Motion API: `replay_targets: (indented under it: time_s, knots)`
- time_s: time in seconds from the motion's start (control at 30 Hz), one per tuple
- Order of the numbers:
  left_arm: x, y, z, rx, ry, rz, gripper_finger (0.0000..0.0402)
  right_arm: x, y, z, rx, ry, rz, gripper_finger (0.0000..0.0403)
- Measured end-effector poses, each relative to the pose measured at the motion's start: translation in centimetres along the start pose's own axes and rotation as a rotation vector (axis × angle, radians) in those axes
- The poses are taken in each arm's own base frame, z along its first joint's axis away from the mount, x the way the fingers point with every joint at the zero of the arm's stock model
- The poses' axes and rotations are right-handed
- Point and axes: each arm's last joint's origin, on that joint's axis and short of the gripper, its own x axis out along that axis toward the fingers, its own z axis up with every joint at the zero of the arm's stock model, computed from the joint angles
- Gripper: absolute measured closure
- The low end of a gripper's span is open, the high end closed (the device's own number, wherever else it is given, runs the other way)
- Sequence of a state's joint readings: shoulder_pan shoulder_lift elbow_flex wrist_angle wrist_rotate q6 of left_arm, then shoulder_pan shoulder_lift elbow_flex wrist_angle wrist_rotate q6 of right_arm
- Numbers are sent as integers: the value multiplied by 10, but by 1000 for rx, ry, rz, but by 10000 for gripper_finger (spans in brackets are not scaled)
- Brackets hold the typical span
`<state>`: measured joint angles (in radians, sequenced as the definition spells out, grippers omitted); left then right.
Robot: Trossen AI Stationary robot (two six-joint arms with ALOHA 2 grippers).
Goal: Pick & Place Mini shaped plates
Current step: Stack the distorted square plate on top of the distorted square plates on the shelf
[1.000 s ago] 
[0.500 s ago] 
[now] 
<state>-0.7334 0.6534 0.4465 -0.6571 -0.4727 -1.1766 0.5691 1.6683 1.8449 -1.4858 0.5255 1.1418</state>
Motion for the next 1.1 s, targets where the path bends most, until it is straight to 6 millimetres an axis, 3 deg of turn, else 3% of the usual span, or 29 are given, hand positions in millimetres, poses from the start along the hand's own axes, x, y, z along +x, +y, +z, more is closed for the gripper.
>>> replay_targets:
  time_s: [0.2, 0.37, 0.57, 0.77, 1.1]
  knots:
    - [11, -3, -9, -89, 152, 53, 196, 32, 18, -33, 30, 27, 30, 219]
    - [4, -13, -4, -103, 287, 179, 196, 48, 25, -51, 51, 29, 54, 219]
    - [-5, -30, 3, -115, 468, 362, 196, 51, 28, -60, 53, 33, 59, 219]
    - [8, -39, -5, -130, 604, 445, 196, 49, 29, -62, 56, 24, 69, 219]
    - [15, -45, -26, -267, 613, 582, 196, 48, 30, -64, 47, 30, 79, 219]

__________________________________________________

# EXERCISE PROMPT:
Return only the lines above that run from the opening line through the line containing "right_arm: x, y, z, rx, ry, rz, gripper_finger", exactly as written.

# EXERCISE ANSWER:
Motion API: `replay_targets: (indented under it: time_s, knots)`
- time_s: time in seconds from the motion's start (control at 30 Hz), one per tuple
- Order of the numbers:
  left_arm: x, y, z, rx, ry, rz, gripper_finger (0.0000..0.0402)
  right_arm: x, y, z, rx, ry, rz, gripper_finger (0.0000..0.0403)

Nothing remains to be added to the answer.